The strangeness of Game 3 was that the Pistons were missing so many open shots. But they were not the kinds of shots they expected to be taking.

"If we're playing a lot of teams that don't play those junk defenses, you know where your shots are coming,'' point guard Chauncey Billups told me Saturday before Detroit's practice. "With this team, a lot of times you don't know where your shots are coming. They junk it up, they do different things, they play different lineups where one guy may be switching, one guy is trapping, one guy may be hard-showing [on picks]. So you get some shots that are open, but you're a little bit out of sync, a little bit out of rhythm when you get them.''

Billups' difficulties have been multiplied by his matchup with Andre Miller, the 76ers' lone veteran starter who also happens to be big enough to neutralize Billups' physical strength. While Miller is shooting 53.6 percent while averaging 17.0 points and 4.6 assists in the series, Billups is 12-for-42 (28.6 percent) while averaging 13.0 points and 5.3 assists. He needs to reverse a playoff trend that dates back to last year's conference finals, when he underperformed during the Cavaliers' upset win in six games.

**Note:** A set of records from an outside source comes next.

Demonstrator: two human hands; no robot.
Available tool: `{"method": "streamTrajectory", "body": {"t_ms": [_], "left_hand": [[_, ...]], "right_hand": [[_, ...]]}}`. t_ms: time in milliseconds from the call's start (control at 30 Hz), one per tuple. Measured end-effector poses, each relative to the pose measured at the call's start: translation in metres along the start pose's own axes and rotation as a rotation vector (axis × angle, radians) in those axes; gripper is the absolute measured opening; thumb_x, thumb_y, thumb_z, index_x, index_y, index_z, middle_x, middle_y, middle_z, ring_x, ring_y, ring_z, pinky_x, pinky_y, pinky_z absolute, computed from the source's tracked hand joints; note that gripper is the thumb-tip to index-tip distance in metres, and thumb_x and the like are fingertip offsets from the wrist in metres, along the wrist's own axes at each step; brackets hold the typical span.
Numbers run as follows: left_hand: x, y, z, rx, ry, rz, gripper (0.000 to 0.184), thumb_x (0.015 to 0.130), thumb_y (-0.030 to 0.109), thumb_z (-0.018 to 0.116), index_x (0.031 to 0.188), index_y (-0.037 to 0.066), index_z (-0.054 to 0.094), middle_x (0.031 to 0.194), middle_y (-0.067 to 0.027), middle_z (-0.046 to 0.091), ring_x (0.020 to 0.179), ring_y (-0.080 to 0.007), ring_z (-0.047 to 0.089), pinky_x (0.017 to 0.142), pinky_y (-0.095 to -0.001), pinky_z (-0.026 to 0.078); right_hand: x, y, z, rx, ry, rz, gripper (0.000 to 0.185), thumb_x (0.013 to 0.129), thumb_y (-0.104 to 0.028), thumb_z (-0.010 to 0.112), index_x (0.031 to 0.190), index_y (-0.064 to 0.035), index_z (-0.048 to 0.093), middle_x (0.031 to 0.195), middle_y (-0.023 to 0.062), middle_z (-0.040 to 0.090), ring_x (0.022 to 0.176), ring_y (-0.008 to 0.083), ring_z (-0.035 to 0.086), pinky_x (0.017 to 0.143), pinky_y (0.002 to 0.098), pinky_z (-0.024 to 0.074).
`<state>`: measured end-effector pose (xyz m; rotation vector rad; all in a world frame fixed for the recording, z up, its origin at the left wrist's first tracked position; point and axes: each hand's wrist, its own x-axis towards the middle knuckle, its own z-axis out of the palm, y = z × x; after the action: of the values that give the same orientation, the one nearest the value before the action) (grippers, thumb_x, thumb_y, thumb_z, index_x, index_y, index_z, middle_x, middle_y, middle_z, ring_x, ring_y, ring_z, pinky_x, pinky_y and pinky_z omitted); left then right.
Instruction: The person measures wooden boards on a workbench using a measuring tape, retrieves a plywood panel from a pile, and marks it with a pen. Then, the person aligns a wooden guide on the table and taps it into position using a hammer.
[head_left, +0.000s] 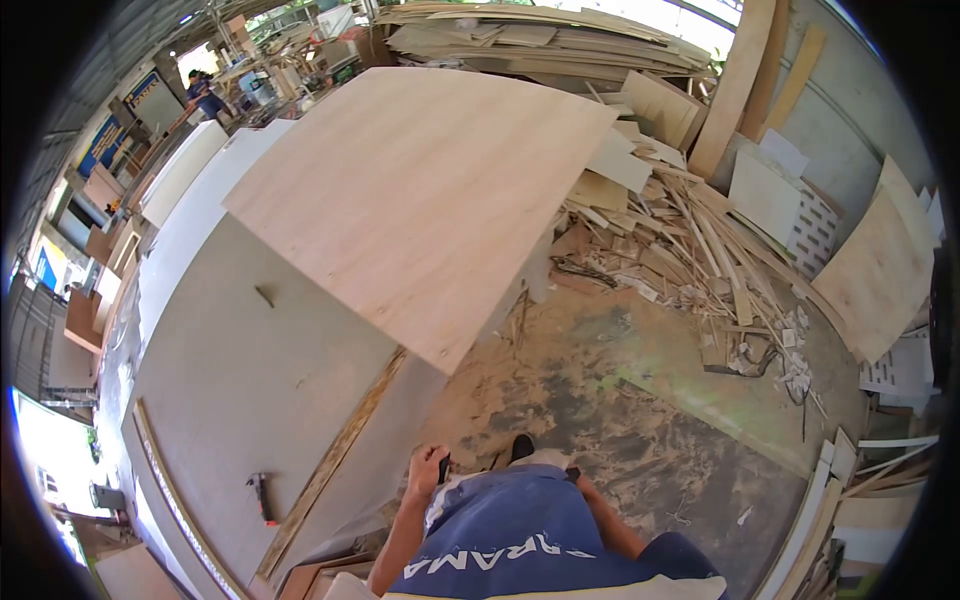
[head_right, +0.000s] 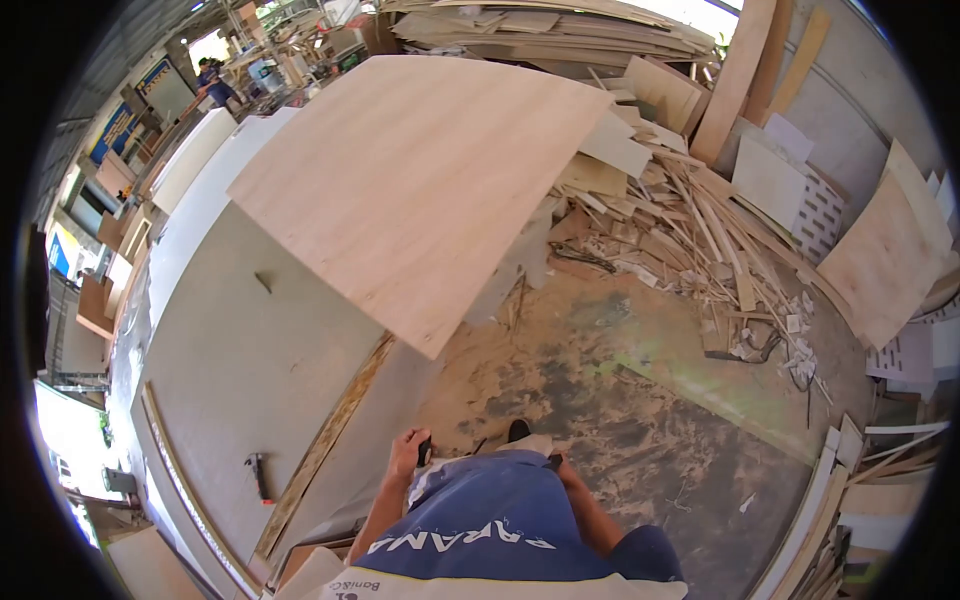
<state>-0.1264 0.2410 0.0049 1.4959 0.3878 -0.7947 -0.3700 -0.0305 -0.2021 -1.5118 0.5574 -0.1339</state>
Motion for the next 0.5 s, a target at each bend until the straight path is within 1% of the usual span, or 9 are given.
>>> {"method": "streamTrajectory", "body": {"t_ms": [33,100,133,200,233,300,400,500], "left_hand": [[0.009,0.015,0.02,0.063,-0.041,0.041,0.025,0.088,0.024,0.06,0.098,0.001,0.061,0.075,-0.0082,0.064,0.059,-0.0122,0.058,0.05,-0.0253,0.045],[0.021,0.042,0.057,0.162,-0.108,0.105,0.028,0.089,0.025,0.059,0.103,0.001,0.06,0.076,-0.0078,0.064,0.063,-0.0115,0.058,0.055,-0.0233,0.046],[0.027,0.054,0.074,0.173,-0.119,0.103,0.028,0.089,0.025,0.059,0.103,0.001,0.06,0.076,-0.0078,0.064,0.063,-0.0115,0.058,0.055,-0.0233,0.046],[0.038,0.071,0.104,0.163,-0.268,0.079,0.025,0.09,0.022,0.058,0.103,0.001,0.06,0.077,-0.0075,0.064,0.063,-0.012,0.058,0.055,-0.0238,0.045],[0.045,0.077,0.116,0.157,-0.339,0.079,0.022,0.091,0.018,0.057,0.103,0.0,0.06,0.077,-0.0071,0.064,0.064,-0.0123,0.058,0.057,-0.0246,0.047],[0.058,0.092,0.14,0.21,-0.409,0.07,0.022,0.091,0.018,0.057,0.102,0.0,0.06,0.077,-0.0068,0.063,0.064,-0.0123,0.058,0.059,-0.0247,0.047],[0.08,0.108,0.177,0.255,-0.486,0.066,0.021,0.09,0.018,0.058,0.099,-0.001,0.061,0.078,-0.0062,0.063,0.065,-0.0115,0.058,0.06,-0.0243,0.046],[0.117,0.131,0.208,0.322,-0.555,0.057,0.021,0.09,0.018,0.058,0.097,-0.001,0.061,0.078,-0.006,0.064,0.066,-0.011,0.058,0.06,-0.0243,0.045]], "right_hand": [[0.006,0.023,-0.003,0.001,0.011,0.003,0.029,0.082,-0.028,0.06,0.101,-0.0056,0.058,0.097,0.0135,0.06,0.089,0.027,0.057,0.083,0.0379,0.0448],[0.02,0.063,-0.005,-0.316,0.464,0.45,0.023,0.084,-0.029,0.056,0.085,-0.0062,0.058,0.078,0.0122,0.057,0.073,0.0277,0.052,0.077,0.037,0.045],[0.018,0.075,-0.016,-0.308,0.477,0.455,0.023,0.084,-0.029,0.056,0.085,-0.0062,0.058,0.078,0.0122,0.057,0.073,0.0277,0.052,0.077,0.037,0.045],[0.012,0.08,-0.037,0.008,0.311,0.142,0.025,0.081,-0.03,0.054,0.078,-0.0054,0.058,0.07,0.0136,0.056,0.068,0.0284,0.052,0.071,0.0373,0.0445],[0.012,0.071,-0.043,0.039,0.288,0.111,0.025,0.08,-0.03,0.055,0.078,-0.0052,0.058,0.071,0.0142,0.056,0.069,0.0292,0.053,0.07,0.0379,0.0445],[0.019,0.053,-0.049,-0.072,0.34,0.193,0.024,0.079,-0.028,0.055,0.078,-0.0047,0.059,0.071,0.0154,0.057,0.07,0.0309,0.054,0.069,0.0392,0.0444],[0.037,0.024,-0.058,-0.278,0.403,0.388,0.023,0.077,-0.027,0.057,0.078,-0.0041,0.06,0.072,0.0172,0.058,0.072,0.0334,0.056,0.068,0.0411,0.0442],[0.056,-0.016,-0.076,-0.462,0.37,0.51,0.022,0.076,-0.025,0.058,0.078,-0.0035,0.062,0.073,0.0189,0.059,0.074,0.036,0.058,0.066,0.043,0.044]]}}
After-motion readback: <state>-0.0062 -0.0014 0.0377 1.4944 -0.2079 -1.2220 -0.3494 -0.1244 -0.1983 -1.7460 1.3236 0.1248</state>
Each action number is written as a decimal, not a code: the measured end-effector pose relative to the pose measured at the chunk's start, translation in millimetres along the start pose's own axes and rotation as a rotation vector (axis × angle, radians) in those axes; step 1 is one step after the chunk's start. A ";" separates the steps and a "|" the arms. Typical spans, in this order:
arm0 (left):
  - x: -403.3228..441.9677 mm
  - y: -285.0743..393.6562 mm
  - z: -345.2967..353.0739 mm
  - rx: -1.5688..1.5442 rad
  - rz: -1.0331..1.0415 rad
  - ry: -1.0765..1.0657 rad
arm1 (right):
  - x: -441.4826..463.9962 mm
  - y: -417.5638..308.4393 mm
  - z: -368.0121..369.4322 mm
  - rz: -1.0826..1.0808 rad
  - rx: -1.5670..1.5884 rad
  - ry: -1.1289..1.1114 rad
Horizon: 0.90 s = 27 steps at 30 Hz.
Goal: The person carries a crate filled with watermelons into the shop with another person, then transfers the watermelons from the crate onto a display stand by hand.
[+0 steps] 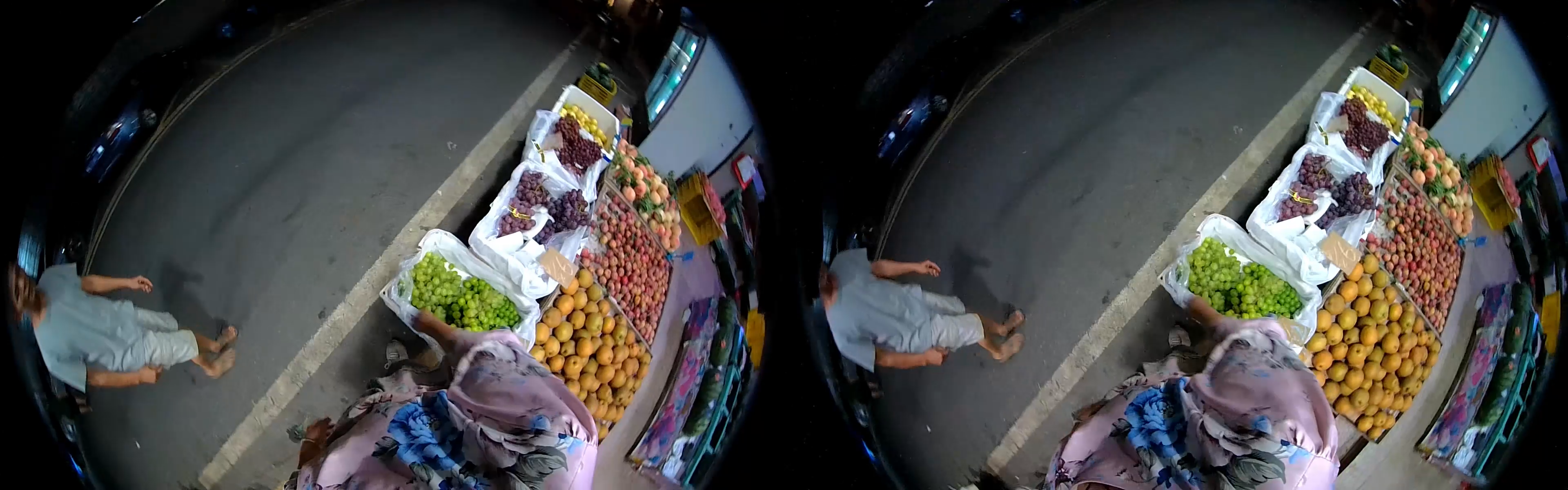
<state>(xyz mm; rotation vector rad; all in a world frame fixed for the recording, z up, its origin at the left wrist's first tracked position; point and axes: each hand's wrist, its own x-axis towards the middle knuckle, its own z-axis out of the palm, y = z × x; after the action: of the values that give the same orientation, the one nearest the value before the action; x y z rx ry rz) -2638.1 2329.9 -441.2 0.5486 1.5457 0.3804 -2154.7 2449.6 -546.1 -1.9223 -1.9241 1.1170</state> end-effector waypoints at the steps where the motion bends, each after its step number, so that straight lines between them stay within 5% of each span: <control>1: -0.2 12.6 -5.1 0.009 -0.051 0.020 | 47.0 -43.5 -27.9 -0.038 0.127 0.058; 3: 18.5 53.8 -14.6 0.027 -0.124 0.040 | 124.4 -125.7 -87.6 -0.070 0.468 0.115; 4: 33.8 77.9 -18.8 0.041 -0.142 0.046 | 123.4 -189.7 -148.5 0.122 0.670 0.077; 5: 49.6 103.8 -22.2 0.057 -0.159 0.048 | 162.7 -199.6 -145.4 -0.055 0.446 0.291; 7: 87.0 159.5 -25.7 0.100 -0.183 0.045 | 193.2 -230.0 -184.5 -0.115 0.550 0.234; 11: 166.5 267.8 -30.9 0.213 -0.190 0.009 | 282.9 -140.2 -141.8 -0.275 0.377 0.235; 12: 187.7 297.9 -32.1 0.250 -0.180 -0.011 | 270.7 -127.4 -150.5 0.128 0.417 0.147; 14: 230.9 365.0 -21.8 0.314 -0.164 -0.065 | 300.4 50.1 -30.4 -0.332 -0.151 0.389; 15: 252.9 395.3 -13.5 0.350 -0.169 -0.091 | 213.5 12.4 -97.8 0.106 -0.303 0.171; 17: 303.5 464.1 6.2 0.449 -0.166 -0.156 | 150.2 62.2 -77.5 1.139 0.306 0.374; 18: 327.4 498.8 24.1 0.506 -0.173 -0.195 | 109.6 63.2 -94.1 1.214 0.281 0.302; 19: 354.1 536.5 44.6 0.554 -0.192 -0.245 | 79.8 41.6 -120.2 1.366 0.302 0.462; 20: 377.5 571.6 63.8 0.591 -0.223 -0.297 | 59.8 30.2 -147.2 1.386 0.317 0.461; 21: 413.6 599.5 78.8 0.560 -0.249 -0.324 | 36.5 89.1 -88.5 1.168 -0.035 0.397; 22: 453.7 623.3 95.9 0.525 -0.276 -0.348 | 10.6 64.4 -119.8 0.764 -0.337 0.267; 23: 469.7 639.8 124.6 0.533 -0.273 -0.362 | 6.7 61.9 -112.5 0.791 -0.419 0.504; 24: 487.9 656.0 156.2 0.518 -0.145 -0.321 | 3.9 47.9 -121.7 0.865 -0.392 0.317; 26: 510.1 700.6 238.0 0.484 0.114 -0.235 | 9.2 69.5 -68.8 1.065 0.549 0.582; 27: 515.0 720.9 277.5 0.465 0.246 -0.192 | 27.9 71.7 -59.8 1.069 0.554 0.598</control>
<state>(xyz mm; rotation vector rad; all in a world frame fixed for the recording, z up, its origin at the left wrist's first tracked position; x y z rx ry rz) -2281.4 3186.0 -484.6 1.1122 1.3845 0.1433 -2066.0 2487.5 -559.4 -2.4929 -0.1715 0.9103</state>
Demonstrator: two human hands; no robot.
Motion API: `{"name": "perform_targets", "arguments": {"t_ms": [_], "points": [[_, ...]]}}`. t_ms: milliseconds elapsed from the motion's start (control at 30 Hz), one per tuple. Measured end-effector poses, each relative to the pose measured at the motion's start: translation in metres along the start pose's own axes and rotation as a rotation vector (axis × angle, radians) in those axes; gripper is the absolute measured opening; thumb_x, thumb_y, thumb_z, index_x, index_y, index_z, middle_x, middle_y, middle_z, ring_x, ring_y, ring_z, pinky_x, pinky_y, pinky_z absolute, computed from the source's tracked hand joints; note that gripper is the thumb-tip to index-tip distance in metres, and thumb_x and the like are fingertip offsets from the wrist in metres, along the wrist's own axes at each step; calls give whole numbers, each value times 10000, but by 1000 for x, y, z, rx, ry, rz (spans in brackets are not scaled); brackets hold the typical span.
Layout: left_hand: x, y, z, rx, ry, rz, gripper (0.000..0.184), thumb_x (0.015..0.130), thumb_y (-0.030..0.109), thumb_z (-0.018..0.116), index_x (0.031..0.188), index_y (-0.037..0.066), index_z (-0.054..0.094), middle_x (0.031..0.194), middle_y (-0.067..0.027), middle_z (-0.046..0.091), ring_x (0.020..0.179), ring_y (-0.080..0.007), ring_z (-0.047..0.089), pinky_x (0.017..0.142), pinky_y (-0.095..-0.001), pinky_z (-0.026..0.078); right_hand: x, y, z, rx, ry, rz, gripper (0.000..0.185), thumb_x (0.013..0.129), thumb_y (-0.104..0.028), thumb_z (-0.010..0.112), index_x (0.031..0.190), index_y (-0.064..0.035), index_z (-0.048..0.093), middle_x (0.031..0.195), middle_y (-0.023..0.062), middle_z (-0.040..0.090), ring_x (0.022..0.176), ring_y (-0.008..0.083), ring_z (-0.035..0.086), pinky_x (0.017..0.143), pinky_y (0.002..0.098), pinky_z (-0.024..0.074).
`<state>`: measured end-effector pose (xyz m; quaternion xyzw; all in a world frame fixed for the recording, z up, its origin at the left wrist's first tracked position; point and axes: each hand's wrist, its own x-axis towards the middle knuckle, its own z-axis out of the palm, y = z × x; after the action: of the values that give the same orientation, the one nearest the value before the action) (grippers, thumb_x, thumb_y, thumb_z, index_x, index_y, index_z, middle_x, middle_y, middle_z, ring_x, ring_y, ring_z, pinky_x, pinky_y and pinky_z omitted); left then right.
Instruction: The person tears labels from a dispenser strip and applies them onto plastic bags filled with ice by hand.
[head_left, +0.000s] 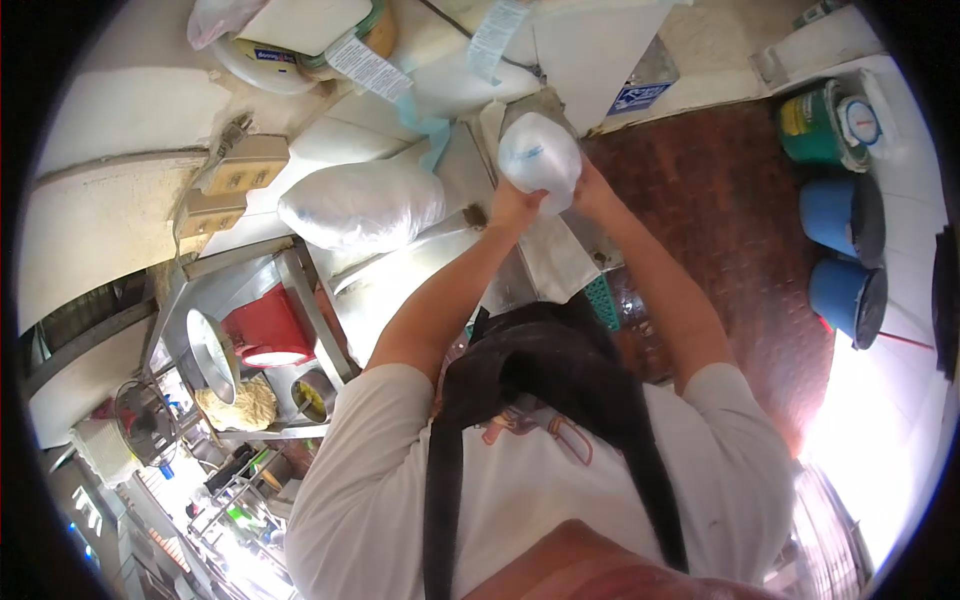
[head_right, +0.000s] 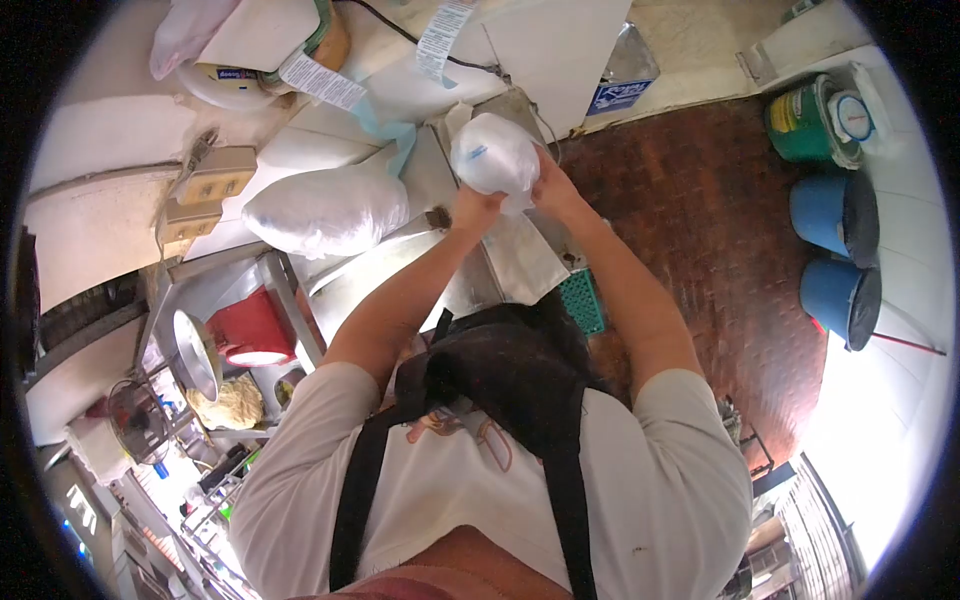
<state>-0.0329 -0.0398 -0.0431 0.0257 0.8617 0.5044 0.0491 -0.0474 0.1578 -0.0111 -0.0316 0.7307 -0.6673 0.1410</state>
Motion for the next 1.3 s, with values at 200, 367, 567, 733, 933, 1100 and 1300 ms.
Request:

Prince has been the most reliable Piston by far, shutting down Iguodala (10.5 points on 22.4 percent shooting in four games) while himself hitting 19-of-21 shots during the two games in Philadelphia. But the story of Game 4 was 33-year-old forward Antonio McDyess, who came off the bench after undergoing surgery back home to repair a broken nose he suffered in Game 3 on Friday. He left the team hotel in Philadelphia at 4:50 am Saturday, flew commercially to Detroit and went straight to the hospital for the operation. After a couple of hours of sleep, he flew back to Philadelphia for Game 4.

"The doctor told me I was going to miss the game,'' said McDyess, whose only food over the two days was a pregame meal of fruit Sunday afternoon. "I told him ain't no way I could miss it. It was too important for myself and for my teammates.''

McDyess overcame his misery to provide the hustle plays that kept Detroit relevant in the first half.

"That was a lot of courage on 'Dyess' part to come back,'' Prince said. "It was crazy that out of anybody on our team, he was the one playing the hardest. If it wasn't for him, we might have been down 20 at halftime instead of 10.''

McDyess is the only veteran rotation player not on the Pistons' 2004 championship team. "I want it bad,'' he said. "It would complete my career if I were to get a championship.'' He was horrified to watch the Pistons' starters yield the opening quarter Sunday. "I'm looking at it and I'm saying, We're not giving it all that we have,'' he said.

Now that they appear to be back in control of the series, can they regain their edge to match the intensity of likely future opponents Orlando in the second round and Boston thereafter?

"We can,'' McDyess said, "but we can't keep exerting so much energy like this in the first round. We have to finish these teams off so we can get some rest.''

Such bad habits are hard to break. But maybe ... maybe ... they'll derive new energy as underdogs next month should they reach the conference finals against the Celtics. In which case the Pistons won't need to dig holes from which to escape and can simply play all-out every night. Maybe in that sense it's not so difficult to understand them after all. Probably -- no, definitely -- they are ultimately more dangerous than they appear now.